Ricanements et regards gênés.
Moi, j'avais qu'une envie, c'était d'en finir, parce que ma journée avait mal commencé, que j'en avais rien à cirer d'apprendre à mettre le feu dans un bâtiment public et que tout ce que je voulais, c'était qu'on me foute la paix.
Alors j'ai dit:
- Le feu, c'est un truc qu'on a inventé à une époque où tout le monde s'appelait Pierre, vu que c'était l'Âge de Pierre.
Sept paires de mirettes qui convergent vers ma pomme.
- Ben quoi? Vous n'avez pas vu Rrrrrrrr ?
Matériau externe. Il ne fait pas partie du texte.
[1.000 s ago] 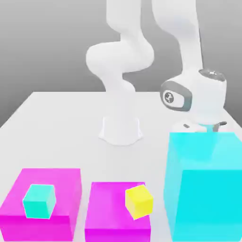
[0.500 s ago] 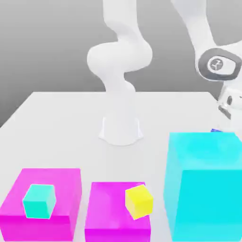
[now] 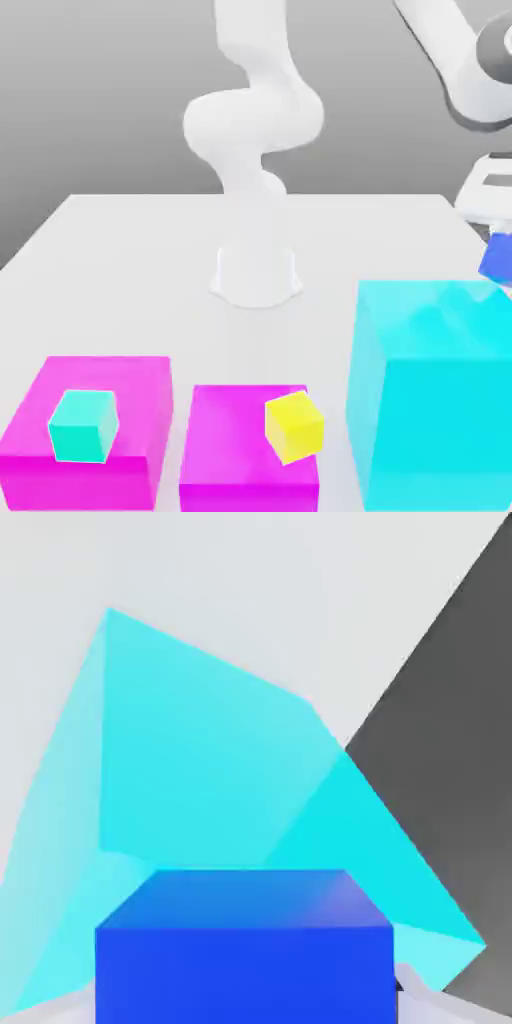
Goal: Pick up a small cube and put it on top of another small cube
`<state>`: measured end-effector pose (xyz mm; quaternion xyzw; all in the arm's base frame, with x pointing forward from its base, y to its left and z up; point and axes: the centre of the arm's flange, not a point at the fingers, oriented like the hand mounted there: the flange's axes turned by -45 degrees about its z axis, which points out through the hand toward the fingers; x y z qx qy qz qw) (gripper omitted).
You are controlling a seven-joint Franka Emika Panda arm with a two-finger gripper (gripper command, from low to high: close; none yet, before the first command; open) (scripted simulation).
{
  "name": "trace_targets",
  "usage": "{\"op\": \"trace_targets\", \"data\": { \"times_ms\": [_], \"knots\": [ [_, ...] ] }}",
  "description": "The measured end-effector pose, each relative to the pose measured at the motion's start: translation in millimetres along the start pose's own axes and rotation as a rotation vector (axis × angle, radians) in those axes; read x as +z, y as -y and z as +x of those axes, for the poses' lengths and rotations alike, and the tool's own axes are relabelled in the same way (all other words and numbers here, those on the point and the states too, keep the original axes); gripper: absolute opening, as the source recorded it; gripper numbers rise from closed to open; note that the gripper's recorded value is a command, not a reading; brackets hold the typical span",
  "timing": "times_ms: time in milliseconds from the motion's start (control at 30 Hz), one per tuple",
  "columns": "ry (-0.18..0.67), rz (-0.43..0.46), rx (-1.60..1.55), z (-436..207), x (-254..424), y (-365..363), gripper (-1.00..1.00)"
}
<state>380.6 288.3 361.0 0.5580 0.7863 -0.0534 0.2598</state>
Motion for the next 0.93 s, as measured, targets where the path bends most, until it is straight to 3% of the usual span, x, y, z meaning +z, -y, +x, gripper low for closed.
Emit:
{"op": "trace_targets", "data": {
  "times_ms": [300, 433, 533, 633, 667, 933],
  "knots": [
    [-0.229, 0.252, 0.437, -166.7, 97.4, -12.5, -1.0],
    [-0.323, 0.382, 0.597, -169.2, 133.2, 23.8, -1.0],
    [-0.371, 0.405, 0.763, -197.7, 160.7, 34.0, -1.0],
    [-0.38, 0.406, 0.786, -184.2, 193.9, 41.4, -1.0],
    [-0.378, 0.405, 0.787, -178.5, 204.9, 44.7, 1.0],
    [-0.38, 0.403, 0.786, -180.4, 199.1, 42.6, 1.0]
  ]
}}
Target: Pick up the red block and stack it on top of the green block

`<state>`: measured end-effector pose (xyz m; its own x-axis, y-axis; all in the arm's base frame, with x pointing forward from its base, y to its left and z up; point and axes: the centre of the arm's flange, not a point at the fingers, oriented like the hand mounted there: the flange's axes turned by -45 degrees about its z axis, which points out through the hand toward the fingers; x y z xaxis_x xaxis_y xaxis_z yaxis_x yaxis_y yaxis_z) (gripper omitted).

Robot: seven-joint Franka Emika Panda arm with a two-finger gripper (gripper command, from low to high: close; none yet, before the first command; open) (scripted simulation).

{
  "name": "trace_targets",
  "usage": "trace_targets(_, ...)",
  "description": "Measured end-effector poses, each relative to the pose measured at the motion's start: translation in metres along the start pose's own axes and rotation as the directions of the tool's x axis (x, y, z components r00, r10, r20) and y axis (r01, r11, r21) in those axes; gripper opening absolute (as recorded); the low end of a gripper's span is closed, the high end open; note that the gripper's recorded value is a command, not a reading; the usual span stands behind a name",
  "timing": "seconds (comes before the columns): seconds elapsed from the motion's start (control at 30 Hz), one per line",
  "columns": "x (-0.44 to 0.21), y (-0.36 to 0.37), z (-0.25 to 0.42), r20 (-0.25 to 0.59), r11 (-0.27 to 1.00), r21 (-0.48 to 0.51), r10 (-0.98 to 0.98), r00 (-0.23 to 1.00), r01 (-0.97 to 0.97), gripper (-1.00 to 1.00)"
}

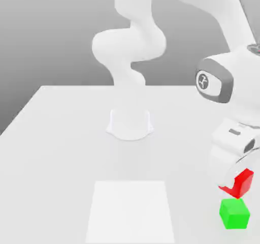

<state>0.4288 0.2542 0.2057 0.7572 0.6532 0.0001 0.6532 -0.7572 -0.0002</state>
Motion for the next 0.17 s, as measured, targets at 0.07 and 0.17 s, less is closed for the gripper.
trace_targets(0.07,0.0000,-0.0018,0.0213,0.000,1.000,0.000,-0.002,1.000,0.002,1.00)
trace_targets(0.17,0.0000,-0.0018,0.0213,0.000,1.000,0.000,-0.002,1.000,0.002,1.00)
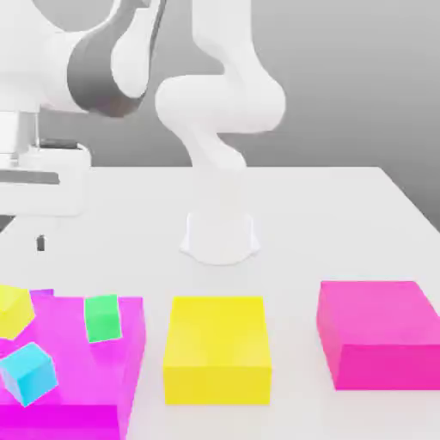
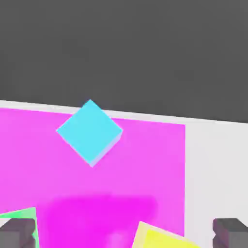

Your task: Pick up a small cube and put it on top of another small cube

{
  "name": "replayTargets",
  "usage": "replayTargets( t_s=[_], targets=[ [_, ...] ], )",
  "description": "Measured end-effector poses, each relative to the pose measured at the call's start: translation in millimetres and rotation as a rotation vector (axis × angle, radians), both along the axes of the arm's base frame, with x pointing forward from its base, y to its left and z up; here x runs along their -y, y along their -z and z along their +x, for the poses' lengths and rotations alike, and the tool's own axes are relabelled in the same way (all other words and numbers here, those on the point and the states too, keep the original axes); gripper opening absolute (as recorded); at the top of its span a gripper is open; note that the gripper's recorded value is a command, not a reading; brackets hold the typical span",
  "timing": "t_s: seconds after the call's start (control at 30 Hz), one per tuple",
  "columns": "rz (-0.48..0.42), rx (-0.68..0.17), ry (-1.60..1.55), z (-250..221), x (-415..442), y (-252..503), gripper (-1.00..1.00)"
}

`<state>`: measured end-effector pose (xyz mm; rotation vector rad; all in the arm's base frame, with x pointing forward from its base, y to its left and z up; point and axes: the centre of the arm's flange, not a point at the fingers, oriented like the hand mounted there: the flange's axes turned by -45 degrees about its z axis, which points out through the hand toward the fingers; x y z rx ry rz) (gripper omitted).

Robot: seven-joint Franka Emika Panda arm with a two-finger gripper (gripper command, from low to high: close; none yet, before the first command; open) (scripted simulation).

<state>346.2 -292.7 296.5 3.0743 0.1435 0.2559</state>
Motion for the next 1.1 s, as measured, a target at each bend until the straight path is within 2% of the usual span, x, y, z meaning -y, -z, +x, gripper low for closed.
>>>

Et là, intervention de Gabin:
- Rrrrrr? Une daube, mais y'avait des passages potables. Notamment le crieur qui prévient le village en annonçant tous les soirs "Il va faire noir!", et les villageois qui...
- ...lui répondent invariablement "Ta gueule".
On s'est regardés, on s'est souri, et il m'a planté un couteau dans le dos immédiatement après.
- Ben puisqu'elle cause, la donzelle, 'a nous fera bien un  chouille de laïus sur les dangers du feu.
- Moi?
- Ben voui.
- Mais non.
- Meuh si.
- J'ai rien à dire.
- J'ai eu l'impression du contraire.
- Vous avez mal compris.
- J'entrave que pouic, tu veux dire?
- Tu percutes pas tout, quoi.
- J'ai la comprenette ardue, c'est ça?
- T'enquilles sélectif, disons.
- Dis carrément que j'en tiens une couche?
- Nan, mais t'es une arsouille de première bourre.
Et c'est là que Mimi est intervenue, Dieu la bénisse et lui accorde une immunité perpétuelle contre la cirrhose et les maladies sexuellement transmissibles:
- Dites...si on vous gêne, on peut aussi se barrer, hein...
Gabin et moi, on a mis la joute verbale en pause, vu qu'on était quand même là pour apprendre à circonscire un départ de feu.
Je vous fais pas le topo du reste de son cours, parce que c'était du même acabit, surtout quand on est passés aux manipulations des extincteurs:
- Ouais, pas mal, ma caille (à Philippe), faut pas non plus avoir les boyeaux qui tricotent des napperons, hein, c'est qu'un exercice, vas-y (à Nico), vide-moi cet obus, t'as la drouillasse ou quoi? Allez, on prend les paris sur c'lui qui l'éteindra le mieux, mon p'tit feu de joie, par ici la mornifle!
Et ainsi de suite.
Alors moi, j'ai rien capté aux différences entre l'extincteur à CO2, l'extincteur à eau avec additif et l'extincteur à poudre polyvalente.
Par contre, j'ai appris tout plein de chouettes nouveaux mots.